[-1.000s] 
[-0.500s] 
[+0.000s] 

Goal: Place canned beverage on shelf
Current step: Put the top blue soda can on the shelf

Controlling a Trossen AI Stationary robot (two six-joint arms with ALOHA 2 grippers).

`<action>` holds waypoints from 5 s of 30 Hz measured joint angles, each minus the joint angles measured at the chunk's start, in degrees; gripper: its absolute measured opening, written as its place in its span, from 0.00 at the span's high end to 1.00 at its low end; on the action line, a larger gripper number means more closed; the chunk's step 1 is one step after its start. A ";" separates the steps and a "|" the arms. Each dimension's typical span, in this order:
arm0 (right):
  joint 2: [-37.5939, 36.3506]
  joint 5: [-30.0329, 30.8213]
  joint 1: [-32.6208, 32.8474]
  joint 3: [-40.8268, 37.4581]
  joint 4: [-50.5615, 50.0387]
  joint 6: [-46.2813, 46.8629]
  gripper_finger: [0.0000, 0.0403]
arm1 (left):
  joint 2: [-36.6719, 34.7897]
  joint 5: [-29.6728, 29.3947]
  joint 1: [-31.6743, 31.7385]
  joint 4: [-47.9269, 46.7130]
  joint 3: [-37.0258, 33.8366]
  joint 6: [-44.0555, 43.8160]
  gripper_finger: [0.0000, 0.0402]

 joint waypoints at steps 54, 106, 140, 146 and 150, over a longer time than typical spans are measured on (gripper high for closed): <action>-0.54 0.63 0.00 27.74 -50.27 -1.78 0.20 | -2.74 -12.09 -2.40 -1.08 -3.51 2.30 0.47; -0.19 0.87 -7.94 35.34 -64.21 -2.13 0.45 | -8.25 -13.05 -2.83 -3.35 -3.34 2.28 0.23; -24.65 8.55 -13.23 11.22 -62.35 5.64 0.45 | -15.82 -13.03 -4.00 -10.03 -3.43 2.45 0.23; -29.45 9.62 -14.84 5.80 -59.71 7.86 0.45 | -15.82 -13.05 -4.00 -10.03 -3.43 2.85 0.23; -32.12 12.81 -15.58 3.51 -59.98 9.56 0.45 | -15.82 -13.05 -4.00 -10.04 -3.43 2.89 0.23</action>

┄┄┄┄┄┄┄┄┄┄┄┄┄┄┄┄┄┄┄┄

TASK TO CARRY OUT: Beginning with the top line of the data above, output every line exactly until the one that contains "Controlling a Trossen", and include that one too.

WRITTEN ANSWER:
[-1.000s] 
[-0.500s] 
[+0.000s] 

Goal: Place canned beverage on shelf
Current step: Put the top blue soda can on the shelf

Controlling a Trossen AI Stationary robot (two six-joint arms with ALOHA 2 grippers).

This concludes the response.